Task item>
Using the listing below, show all lines that hold the word "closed".

Supplied material>
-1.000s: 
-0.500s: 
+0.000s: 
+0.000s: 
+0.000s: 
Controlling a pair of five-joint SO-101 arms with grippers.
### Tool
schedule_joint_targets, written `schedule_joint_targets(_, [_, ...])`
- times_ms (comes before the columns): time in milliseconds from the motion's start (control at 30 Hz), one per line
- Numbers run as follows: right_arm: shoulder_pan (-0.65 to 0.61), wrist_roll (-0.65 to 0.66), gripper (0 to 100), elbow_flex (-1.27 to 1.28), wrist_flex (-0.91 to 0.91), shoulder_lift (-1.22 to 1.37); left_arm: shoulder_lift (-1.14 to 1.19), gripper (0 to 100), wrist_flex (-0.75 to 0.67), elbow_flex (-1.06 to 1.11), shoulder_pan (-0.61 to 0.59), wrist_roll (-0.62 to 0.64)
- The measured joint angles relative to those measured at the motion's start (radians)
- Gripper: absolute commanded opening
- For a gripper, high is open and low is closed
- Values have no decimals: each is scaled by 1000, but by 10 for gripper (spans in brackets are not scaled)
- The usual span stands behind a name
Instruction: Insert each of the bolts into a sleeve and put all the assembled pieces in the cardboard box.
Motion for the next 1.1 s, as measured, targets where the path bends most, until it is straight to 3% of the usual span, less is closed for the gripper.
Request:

Written answer>
- For a gripper, high is open and low is closed
Motion for the next 1.1 s, as measured, targets where the path bends most, until it is straight to 3% of the usual span, less is closed for the gripper.

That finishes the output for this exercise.